As with any great person, there have been all kinds of myths and legends and suppositions about Holmes. How many of them are actually true? Here are some of the more common ones:

1. Holmes took drugs.

Yes he did. Holmes did occasionally take morphine and cocaine. Don’t forget, when Doyle was writing these stories in the 1880s and the 1890s, cocaine was legal. You could buy it over the counter at a chemist’s shop just as easily as Panadol today.

2. Holmes was a drug-addict.

No. Holmes was never a drug-addict, per-se. At least, not in the sense that most people would understand the term. Holmes shot himself up with cocaine because he required an artificial stimulus when he had not his natural one (which was of course, a case, to keep his mind occupied).

3. Holmes wore a deerstalker hat.

No. No stories mention Holmes ever wearing such a hat. The hat was the invention of Sidney Paget, the illustrator that The Strand Magazine commissioned, to illustrate the Holmes stories. In one publication, he read of a hat, to which Doyle had given no specific name, and imagined it to be a deerstalker.

4. Holmes smoked a calabash pipe.

No. Holmes never smoked such a pipe in his life. He smoked cigars, cigarettes, clay pipes, briar pipes…but not calabash. This was an invention of Hollywood.

5. 221b Baker Street really exists!

Yes and no. Certainly, it never existed in Doyle’s time. Doyle deliberately exaggerated or falsified addresses in his stories, because they were set in (then) contemporary London, and he couldn’t risk having people knocking on actual doors, looking for his detective. He originally had Holmes living at 21 Baker Street, but when he realised that that particular address was occupied, he changed it to ‘221b’, an address which, in his lifetime, did not exist. Later, when Baker Street was lengthened and the houses were all renumbered, there did come into existence, a ‘221 Baker Street’, which still exists today.

6. Holmes & Watson were gay lovers.

You’d be surprised how often this one pops up. They were flatmates, colleagues, friends, partners…but not lovers. Holmes was so detatched and at times, inhuman, it’s nearly impossible to think of him loving anyone at all.
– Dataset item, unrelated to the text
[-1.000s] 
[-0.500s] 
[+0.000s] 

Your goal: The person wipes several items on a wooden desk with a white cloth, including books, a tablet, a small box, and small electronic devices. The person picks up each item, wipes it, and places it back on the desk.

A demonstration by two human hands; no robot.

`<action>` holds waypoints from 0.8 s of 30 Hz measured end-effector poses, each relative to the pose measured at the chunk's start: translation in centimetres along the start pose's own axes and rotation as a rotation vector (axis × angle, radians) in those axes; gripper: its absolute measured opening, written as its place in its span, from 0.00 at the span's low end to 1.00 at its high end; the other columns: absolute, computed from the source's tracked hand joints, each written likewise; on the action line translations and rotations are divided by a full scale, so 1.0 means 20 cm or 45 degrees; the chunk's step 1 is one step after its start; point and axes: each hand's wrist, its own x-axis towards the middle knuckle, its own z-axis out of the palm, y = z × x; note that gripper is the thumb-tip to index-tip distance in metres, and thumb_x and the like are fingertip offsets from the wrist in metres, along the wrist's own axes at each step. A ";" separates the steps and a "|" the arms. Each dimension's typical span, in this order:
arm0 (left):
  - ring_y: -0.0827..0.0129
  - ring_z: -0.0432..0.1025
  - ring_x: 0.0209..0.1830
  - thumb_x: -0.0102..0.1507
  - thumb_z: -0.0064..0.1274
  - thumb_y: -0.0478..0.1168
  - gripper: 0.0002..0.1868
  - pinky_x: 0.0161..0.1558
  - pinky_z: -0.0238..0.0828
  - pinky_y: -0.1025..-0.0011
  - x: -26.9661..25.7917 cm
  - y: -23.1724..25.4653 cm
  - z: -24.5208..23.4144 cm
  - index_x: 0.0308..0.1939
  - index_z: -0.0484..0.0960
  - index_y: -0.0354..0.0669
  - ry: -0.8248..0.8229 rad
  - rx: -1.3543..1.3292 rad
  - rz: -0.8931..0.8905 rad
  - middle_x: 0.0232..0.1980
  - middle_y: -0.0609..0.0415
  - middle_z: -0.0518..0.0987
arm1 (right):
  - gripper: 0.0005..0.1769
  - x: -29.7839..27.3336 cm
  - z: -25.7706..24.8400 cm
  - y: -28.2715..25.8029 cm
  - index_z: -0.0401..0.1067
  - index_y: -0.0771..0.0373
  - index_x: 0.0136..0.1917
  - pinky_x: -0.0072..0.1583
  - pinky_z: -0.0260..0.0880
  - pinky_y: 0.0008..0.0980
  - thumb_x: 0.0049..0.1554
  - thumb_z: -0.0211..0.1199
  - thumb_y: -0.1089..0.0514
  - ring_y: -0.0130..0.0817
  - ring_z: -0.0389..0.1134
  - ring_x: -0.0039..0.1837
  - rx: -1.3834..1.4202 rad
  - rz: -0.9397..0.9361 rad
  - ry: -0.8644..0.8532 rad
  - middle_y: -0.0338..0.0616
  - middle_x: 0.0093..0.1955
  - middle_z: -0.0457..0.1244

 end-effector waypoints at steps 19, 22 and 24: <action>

In Watson’s case, he was constantly jumping from one wife to another, ending up, as some believe, with the grand total of six wives, throughout the run of the canon.

7. Holmes once said: “Elementary, my dear Watson!”.

No. Never once in all of the sixty original publications that he appears in, did Holmes ever say that line. While he certainly said “my dear Watson!” dozens, if not hundreds of times, and “Elementary” just as frequently, the phrase never appears in its entirety throughout the entire Sherlock Holmes canon. It did appear at the end of a 1929 film called “The Return of Sherlock Holmes”.

8. Holmes owns a Stradivarius violin.

Yes. Holmes does own, and play, a violin, and he mentions it as being a Stradivarius worth at least “five hundred guineas”, and which he bought from “a Jew broker in Tottenham Court Road for fifty-five shillings” (The Cardboard Box).

 

4 thoughts on ““I never guess, it is a shocking habit!”: The Myths of Sherlock Holmes.

  1. MAHibbard says:

    A nice overview of what is, and is not, canon. ~MAH

     
  2. Davo says:

    Elementary, my dear Shahan. Purely elementary!

     
  3. Stephen Chalmers says:

    Re: Deerstalker Hat

    In ‘Silver Blaze’ Watson mentions Holmes wearing his “ear-flapped travelling cap”, which could be interpreted as a deerstalker.